The TARDIS control room had never seemed so bright, so
warm. So inviting.
Mel was all but dragging the Doctor inside as she looked
around her. As if by magic, part of the far wall opened up and
a long bed emerged – perhaps the TARDIS could tell its pilot
was desperately ill, Mel decided.
The Doctor waved a hand almost irritably towards the bed
and it was absorbed by the wall once again. ‘I’m fine, Mel.’
He glanced up to the ceiling as Mel closed the doors behind
them. ‘No, really, I am.’ He then smiled at Mel. ‘We didn’t do
too badly, did we?’
‘We?’ laughed Mel. ‘“We” did nothing. You, on the other
hand, just saved the multiverse. Literally for once.’
‘For once? Mel, we save the multiverse once a week!
Don’t we?’
‘Not usually, no. You’re usually satisfied with a race, or a
planet. A galaxy at the most.’ She could tell he was masking
his pain behind his bonhomie, of course. ‘But seriously,
Doctor, I think you need to rest. The Lamprey really took it
out of you. Again, literally!’
The Doctor took a deep breath and stood proudly by his
precious TARDIS console. ‘Nonsense, Mel, what harm could
possibly befall one such as I?’
At which point he began coughing and spluttering. Mel ran
to his side instantly, trying to pat him on the back. Being
considerably shorter than he, this merely resulted in a few
ineffectual thumps to a couple of middle vertebrae. He gently
eased her hand back. ‘You know, I think some rest might be
in order after all.’
‘Doctor’s orders?’ suggested Mel cheekily.
He nodded and smiled back at her.
And Mel’s heart went cold.
She’d been travelling with him long enough to be able to
read the Doctor well by now. This avuncular man who she
trusted with her life. A man whose moods and quirks she
could pretty much predict these days. A Time Lord – so much power contained in such a frail body, despite its appearance
of… well, pretty solidness anyway.
But who really knew what made Time Lords tick? Even
these days, Mel was aware that she couldn’t entirely be sure
of how well the Doctor might be.
‘Having witnessed that final struggle as the Lamprey was
extinguished, she was forced to question whether the Doctor
should have accepted that constant absorption of energy and
light. Could his form really have just taken that punishment
and then shrugged it off as easily as he made out?

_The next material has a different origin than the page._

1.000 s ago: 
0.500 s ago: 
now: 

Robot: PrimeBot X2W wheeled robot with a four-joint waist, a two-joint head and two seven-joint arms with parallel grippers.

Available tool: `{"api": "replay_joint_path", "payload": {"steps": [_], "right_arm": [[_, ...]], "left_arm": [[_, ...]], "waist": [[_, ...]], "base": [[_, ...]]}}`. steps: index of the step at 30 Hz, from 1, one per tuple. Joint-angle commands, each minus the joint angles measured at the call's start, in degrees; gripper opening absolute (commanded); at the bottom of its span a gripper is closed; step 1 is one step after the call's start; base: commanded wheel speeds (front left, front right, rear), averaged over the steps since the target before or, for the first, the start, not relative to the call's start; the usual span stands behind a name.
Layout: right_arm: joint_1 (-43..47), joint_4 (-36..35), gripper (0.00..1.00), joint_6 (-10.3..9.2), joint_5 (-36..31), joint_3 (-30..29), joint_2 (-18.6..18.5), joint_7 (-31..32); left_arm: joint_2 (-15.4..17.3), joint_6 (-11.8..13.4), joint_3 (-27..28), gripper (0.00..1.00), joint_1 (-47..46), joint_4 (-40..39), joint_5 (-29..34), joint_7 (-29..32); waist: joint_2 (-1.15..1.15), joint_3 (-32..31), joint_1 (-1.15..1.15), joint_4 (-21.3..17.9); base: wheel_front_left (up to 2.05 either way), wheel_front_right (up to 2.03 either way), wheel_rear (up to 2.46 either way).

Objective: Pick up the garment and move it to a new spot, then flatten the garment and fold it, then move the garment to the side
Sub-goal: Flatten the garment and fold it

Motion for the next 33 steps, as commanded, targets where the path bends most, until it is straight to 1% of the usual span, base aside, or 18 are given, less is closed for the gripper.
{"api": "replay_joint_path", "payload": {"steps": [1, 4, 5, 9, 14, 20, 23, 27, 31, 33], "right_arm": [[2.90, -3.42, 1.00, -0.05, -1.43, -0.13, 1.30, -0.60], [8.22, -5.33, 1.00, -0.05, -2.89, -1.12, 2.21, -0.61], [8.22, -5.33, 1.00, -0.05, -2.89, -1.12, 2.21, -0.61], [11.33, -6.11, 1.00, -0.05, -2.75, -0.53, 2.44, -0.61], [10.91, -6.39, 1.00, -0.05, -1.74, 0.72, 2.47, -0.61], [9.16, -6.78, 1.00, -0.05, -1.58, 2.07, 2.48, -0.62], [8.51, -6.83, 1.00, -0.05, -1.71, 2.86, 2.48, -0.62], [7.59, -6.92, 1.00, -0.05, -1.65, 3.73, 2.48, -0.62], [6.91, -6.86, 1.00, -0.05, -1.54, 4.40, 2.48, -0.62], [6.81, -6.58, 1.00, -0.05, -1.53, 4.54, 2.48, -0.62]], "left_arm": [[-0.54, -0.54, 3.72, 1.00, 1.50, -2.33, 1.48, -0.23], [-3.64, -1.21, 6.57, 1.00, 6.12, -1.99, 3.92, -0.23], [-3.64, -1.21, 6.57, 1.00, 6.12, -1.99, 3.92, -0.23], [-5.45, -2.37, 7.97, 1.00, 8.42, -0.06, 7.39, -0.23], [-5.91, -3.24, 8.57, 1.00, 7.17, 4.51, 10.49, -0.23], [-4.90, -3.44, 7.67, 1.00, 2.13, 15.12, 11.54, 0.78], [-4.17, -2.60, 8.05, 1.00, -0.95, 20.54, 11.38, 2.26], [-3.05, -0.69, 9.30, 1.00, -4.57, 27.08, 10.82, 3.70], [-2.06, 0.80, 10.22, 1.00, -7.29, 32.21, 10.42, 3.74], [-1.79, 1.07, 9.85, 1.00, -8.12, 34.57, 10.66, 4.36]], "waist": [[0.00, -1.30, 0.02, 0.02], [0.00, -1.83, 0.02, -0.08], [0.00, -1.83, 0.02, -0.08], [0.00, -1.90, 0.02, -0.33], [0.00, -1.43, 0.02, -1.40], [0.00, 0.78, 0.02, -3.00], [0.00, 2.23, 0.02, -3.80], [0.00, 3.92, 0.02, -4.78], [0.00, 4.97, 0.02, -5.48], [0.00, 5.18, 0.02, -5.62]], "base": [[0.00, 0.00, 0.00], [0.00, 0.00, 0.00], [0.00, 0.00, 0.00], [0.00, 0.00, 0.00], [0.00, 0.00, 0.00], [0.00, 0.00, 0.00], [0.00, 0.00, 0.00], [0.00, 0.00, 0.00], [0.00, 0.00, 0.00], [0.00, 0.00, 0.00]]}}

‘Doctor, listen to me. Rummas warned you what it might
take to stop it.’
The Doctor was leaning on the TARDIS console, gripping
it tightly enough that his knuckles were white with the strain.
‘So what? Okay, I might not be able to regenerate twelve
times. Eleven, ten maybe. Who cares?’
‘You should.’
‘Why? Look at the scanner Mel, look at that. All those stars
and worlds and races and civilisations. They could all have
gone the way of poor Professor Tungard if I’d not stopped it.
As sacrifices go, I could afford it and I truly believe it was
worth it.’
Mel was at his side. She placed a hand on his and drew it
away quickly.
‘Doctor, you’re ice cold. I mean, absolutely frozen.’
‘Really? Can’t feel it myself.’ His gaze was still on the
scanner. ‘Mel, can you press that blue switch please.’
‘Why?’
‘Because I asked nicely?’
Mel did as she was told and instantly the TARDIS roared
into life, the central column rising and falling as they left
Carsus for what she hoped would be the last time.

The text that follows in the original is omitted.